------ Data section

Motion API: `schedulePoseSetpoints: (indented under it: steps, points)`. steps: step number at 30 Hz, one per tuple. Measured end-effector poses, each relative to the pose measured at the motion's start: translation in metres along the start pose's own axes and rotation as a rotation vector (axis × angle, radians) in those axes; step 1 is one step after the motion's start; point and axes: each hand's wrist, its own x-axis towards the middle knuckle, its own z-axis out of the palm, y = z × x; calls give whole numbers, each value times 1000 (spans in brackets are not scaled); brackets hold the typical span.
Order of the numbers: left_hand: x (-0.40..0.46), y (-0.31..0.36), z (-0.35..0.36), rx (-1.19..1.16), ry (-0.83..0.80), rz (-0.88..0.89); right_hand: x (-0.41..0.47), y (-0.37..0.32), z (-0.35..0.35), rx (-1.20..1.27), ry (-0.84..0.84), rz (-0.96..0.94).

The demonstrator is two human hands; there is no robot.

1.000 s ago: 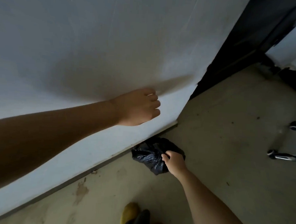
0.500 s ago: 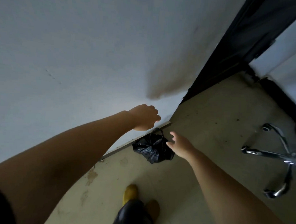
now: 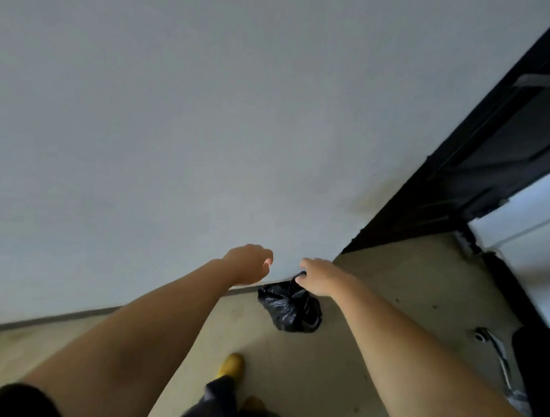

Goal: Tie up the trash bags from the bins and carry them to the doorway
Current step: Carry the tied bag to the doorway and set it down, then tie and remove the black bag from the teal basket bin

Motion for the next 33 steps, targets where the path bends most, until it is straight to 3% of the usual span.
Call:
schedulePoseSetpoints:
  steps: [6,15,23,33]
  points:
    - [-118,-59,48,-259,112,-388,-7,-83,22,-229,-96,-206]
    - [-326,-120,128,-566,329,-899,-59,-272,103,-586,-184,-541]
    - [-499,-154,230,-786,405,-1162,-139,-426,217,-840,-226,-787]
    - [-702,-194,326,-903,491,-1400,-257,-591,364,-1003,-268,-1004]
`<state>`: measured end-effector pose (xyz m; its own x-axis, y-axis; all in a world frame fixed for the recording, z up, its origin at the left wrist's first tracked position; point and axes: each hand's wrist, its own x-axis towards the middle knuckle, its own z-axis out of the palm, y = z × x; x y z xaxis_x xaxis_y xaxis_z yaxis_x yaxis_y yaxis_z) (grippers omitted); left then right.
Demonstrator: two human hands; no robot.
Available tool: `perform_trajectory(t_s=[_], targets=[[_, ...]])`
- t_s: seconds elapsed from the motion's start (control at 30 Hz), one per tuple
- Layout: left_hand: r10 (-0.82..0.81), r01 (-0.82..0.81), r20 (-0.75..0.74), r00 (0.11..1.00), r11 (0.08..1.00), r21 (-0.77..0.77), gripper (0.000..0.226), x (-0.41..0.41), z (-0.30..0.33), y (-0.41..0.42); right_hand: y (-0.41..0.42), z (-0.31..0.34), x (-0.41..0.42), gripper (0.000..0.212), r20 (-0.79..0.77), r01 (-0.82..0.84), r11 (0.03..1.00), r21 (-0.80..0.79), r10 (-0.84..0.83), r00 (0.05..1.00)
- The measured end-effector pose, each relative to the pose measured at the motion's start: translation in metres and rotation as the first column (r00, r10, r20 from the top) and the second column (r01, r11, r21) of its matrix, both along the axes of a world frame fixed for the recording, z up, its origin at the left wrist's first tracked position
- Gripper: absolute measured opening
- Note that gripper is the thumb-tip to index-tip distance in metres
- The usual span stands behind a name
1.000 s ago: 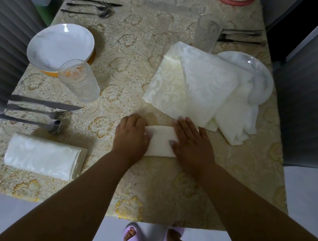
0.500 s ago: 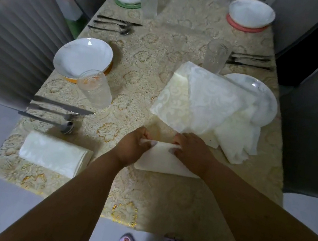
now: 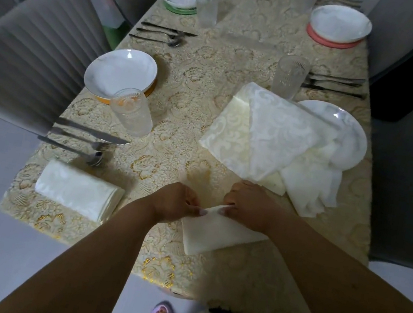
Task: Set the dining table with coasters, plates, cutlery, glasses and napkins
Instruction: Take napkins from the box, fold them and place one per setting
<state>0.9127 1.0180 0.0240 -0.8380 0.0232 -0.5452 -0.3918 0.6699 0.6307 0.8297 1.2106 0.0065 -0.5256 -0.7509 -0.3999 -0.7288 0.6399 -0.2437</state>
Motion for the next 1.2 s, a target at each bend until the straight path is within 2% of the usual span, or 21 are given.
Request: perform_trajectory(t_s=[0.07, 0.2, 0.23, 0.37, 0.47, 0.53, 0.6, 0.77, 0.87, 0.93, 1.03, 1.13, 1.2], targets=[[-0.015, 0.015, -0.001, 1.0, 0.999, -0.038, 0.022, 0.005, -0.001, 0.002, 0.002, -0.003, 0.004, 0.07, 0.005, 0.024, 0.999, -0.029, -0.024, 1.0], [-0.034, 0.023, -0.071, 0.997, 0.989, -0.147, 0.021, 0.011, -0.003, 0.009, 0.006, -0.001, 0.01, 0.024, -0.044, 0.057, 0.991, -0.121, -0.063, 0.997], [-0.004, -0.008, -0.083, 0.997, 0.989, -0.145, 0.02, 0.012, -0.003, 0.01, 0.007, 0.0, 0.01, 0.019, -0.03, 0.064, 0.987, -0.145, -0.069, 0.997], [0.133, -0.136, -0.052, 0.99, 0.989, -0.063, 0.023, 0.015, -0.008, 0.012, 0.008, -0.002, 0.008, 0.027, -0.012, 0.032, 0.994, -0.1, -0.033, 0.999], [0.092, -0.1, -0.055, 0.994, 0.98, -0.174, 0.019, 0.018, -0.012, 0.018, 0.009, -0.003, 0.004, 0.033, -0.031, -0.017, 0.999, -0.049, 0.016, 0.999], [0.1, -0.119, -0.09, 0.991, 0.963, -0.241, 0.015, 0.021, -0.012, 0.022, 0.008, -0.004, 0.003, 0.027, -0.015, -0.008, 0.998, -0.059, 0.008, 1.0], [0.106, -0.136, -0.125, 0.986, 0.953, -0.272, 0.019, 0.025, -0.013, 0.027, 0.007, -0.002, 0.004, 0.03, -0.021, 0.003, 0.998, -0.058, -0.004, 1.0], [0.001, -0.045, -0.118, 0.993, 0.927, -0.372, 0.017, 0.03, -0.012, 0.034, 0.007, -0.001, 0.007, 0.033, -0.061, -0.026, 0.998, -0.054, 0.023, 0.998], [-0.053, 0.008, -0.108, 0.993, 0.925, -0.381, 0.018, 0.03, -0.008, 0.037, 0.007, 0.0, 0.008, 0.033, -0.007, 0.007, 0.996, -0.094, -0.008, 1.0], [-0.006, -0.028, -0.111, 0.994, 0.952, -0.305, 0.016, 0.03, -0.004, 0.032, 0.004, 0.004, 0.009, 0.032, 0.037, 0.02, 0.997, -0.077, -0.018, 0.999], [0.261, -0.273, -0.152, 0.953, 0.96, -0.066, 0.017, 0.032, 0.006, 0.012, -0.005, 0.012, 0.012, 0.027, 0.078, -0.006, 0.997, -0.081, 0.013, 0.997], [0.562, -0.53, -0.093, 0.822, 0.814, 0.239, 0.017, 0.041, 0.024, -0.014, -0.022, 0.021, 0.018, 0.026, 0.311, 0.152, 0.956, -0.249, -0.069, 0.948], [0.66, -0.61, -0.064, 0.748, 0.723, 0.324, 0.019, 0.05, 0.035, -0.034, -0.042, 0.029, 0.028, 0.024, 0.445, 0.26, 0.915, -0.308, -0.103, 0.889]])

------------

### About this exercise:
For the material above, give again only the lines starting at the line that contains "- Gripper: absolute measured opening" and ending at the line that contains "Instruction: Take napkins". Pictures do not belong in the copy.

### Result:
- Gripper: absolute measured opening
- Note that gripper is the thumb-tip to index-tip distance in metres
- The usual span stands behind a name
1.000 s ago: 
0.500 s ago: 
now: 
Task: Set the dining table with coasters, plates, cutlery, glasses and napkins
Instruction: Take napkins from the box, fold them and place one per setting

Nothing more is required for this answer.